Stored items from a collection
►

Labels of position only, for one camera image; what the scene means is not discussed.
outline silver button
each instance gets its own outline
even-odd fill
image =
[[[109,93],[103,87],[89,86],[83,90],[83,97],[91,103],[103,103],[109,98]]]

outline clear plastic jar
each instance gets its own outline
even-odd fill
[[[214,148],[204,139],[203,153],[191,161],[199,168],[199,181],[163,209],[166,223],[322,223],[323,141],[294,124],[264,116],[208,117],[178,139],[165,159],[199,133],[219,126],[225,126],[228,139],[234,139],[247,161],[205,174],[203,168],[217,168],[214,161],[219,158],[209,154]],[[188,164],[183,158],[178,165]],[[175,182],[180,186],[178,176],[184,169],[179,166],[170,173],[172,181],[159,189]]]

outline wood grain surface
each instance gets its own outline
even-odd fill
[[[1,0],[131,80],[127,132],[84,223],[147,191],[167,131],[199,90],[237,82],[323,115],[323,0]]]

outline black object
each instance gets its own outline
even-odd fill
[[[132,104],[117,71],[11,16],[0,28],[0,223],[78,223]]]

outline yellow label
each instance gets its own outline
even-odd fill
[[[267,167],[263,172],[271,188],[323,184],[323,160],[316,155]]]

◄

▸ **WHAT IS NEEDED**:
Print all of the entries exactly, leaving nothing out.

▸ **EXPECTED ANSWER**:
Labels of position only, for one camera image; what the scene means is not discussed.
outline silver button
each instance gets its own outline
even-odd fill
image =
[[[109,93],[103,87],[89,86],[83,90],[83,97],[91,103],[103,103],[109,98]]]

outline clear plastic jar
each instance gets its own outline
even-odd fill
[[[214,148],[204,139],[203,153],[191,161],[199,168],[199,181],[163,209],[166,223],[322,223],[323,141],[294,124],[264,116],[208,117],[178,139],[165,159],[199,133],[219,126],[225,126],[228,139],[234,139],[247,161],[205,174],[203,168],[217,168],[214,161],[219,158],[209,154]],[[188,164],[183,158],[178,165]],[[175,182],[180,186],[178,176],[184,169],[179,166],[170,173],[172,181],[159,189]]]

outline wood grain surface
each instance gets its own outline
even-odd fill
[[[1,0],[131,80],[127,132],[84,223],[147,191],[167,131],[199,90],[237,82],[323,115],[323,0]]]

outline black object
each instance gets its own outline
even-odd fill
[[[132,104],[117,71],[11,16],[0,28],[0,223],[78,223]]]

outline yellow label
each instance gets its own outline
even-odd fill
[[[267,167],[263,172],[271,188],[323,184],[323,160],[316,155]]]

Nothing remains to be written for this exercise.